Josh, Andy, TJ, Duncan, Detchar,
In 17791, Dan followed up the observation that COMM control was saturating by doing the most awesome thing - writing a script to identify all times when software limits are reached, by searching for all enabled software limits and then scanning data from those channels to see if 99% of the limit value was exceeded in a given time range.
I asked Duncan Macleod if he could optimize this code and he did. Dmac said: I have a working version that uses multiprocessing and is significantly faster than the original, and I’m pretty sure returns the same result. I have also added functionality to record the segments during which a given channel was saturating its software limit, and write them all to a LIGO_LW XML file.
To test this code, Duncan ran it over the long locked stretch from roughly 9-23 UTC on 5/17/15 (range plot shown in attachment 1). The output XML is attached below.

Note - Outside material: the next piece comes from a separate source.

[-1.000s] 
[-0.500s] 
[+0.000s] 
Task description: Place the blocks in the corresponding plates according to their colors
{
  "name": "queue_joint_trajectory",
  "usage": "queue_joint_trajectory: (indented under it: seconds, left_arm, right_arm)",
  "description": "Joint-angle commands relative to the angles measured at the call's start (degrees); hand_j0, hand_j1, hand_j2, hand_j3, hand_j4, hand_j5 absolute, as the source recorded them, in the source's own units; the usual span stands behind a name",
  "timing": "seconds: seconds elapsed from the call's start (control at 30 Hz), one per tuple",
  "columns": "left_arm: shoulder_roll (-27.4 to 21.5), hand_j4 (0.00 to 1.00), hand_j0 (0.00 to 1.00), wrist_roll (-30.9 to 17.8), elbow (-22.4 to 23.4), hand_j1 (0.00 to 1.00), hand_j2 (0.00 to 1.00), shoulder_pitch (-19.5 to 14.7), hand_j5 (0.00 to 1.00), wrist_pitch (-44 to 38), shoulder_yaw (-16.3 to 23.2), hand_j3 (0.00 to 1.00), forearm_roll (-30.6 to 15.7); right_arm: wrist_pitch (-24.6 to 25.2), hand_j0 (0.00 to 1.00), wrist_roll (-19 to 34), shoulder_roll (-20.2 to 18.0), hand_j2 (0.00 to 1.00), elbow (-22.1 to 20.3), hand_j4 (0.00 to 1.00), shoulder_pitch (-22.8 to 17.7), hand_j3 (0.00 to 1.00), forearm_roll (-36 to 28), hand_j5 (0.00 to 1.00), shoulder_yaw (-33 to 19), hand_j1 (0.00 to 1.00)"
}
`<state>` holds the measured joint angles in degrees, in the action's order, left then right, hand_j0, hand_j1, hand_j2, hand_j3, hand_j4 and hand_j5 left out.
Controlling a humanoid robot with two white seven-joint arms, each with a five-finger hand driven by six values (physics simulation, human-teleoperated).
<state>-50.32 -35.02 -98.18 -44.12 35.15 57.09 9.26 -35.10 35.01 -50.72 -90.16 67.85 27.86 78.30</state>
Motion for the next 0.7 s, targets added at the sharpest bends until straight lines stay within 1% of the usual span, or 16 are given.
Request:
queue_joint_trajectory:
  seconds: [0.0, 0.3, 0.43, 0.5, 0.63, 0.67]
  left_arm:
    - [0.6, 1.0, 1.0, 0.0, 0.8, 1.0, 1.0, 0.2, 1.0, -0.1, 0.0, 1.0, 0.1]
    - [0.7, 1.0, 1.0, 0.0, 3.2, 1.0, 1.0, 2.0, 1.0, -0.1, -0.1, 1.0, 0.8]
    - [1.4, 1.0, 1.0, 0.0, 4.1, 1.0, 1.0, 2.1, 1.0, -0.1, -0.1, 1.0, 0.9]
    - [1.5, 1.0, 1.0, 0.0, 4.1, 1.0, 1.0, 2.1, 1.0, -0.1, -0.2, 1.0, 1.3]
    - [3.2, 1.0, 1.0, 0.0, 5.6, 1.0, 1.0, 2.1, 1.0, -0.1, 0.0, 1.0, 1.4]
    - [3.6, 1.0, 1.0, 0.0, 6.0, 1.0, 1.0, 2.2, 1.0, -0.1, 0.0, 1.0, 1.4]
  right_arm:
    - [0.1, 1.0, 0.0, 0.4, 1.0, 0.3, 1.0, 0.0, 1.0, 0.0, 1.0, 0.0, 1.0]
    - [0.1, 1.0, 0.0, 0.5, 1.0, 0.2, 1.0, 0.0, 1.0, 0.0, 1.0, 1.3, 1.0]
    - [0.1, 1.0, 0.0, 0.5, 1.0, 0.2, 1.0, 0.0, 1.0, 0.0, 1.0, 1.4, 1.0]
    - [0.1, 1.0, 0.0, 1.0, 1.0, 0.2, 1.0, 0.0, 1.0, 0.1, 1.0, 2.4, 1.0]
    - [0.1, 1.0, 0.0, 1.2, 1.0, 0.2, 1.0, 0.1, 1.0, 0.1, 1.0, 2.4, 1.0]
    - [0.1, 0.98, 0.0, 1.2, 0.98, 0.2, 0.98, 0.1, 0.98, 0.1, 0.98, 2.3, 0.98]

The primary limit saturations found were, a bunch near the end of the lock (probably after lock loss) and two in the midde of the lock: 1115927164.94, from H1:SUS-ITMX_L2_OLDAMP_P and 1115927158.19 from H1:PSL-ISS_DIGITAL_LOOP. Attachment 3 shows a normalized spectrogram of DARM during the saturation, 4 shows the timeseries of DARM, 5 shows timeseries for H1:PSL-ISS_DIGITAL_LOOP, 6 shows timeseries for the PSL PDB diode first loop intensity stabilization diode, 7 shows a saturation in H1:SUS-ITMX_L2_OLDAMP_P at nearly the same time (which is real, but doesn't have a big noticeable effect in DARM), 8 is a saturation counter from the PSL that finds this time equally well.
We plan to run this script for each lock stretch from now on to produce DQ segments and identify times when channels are hitting their software limits.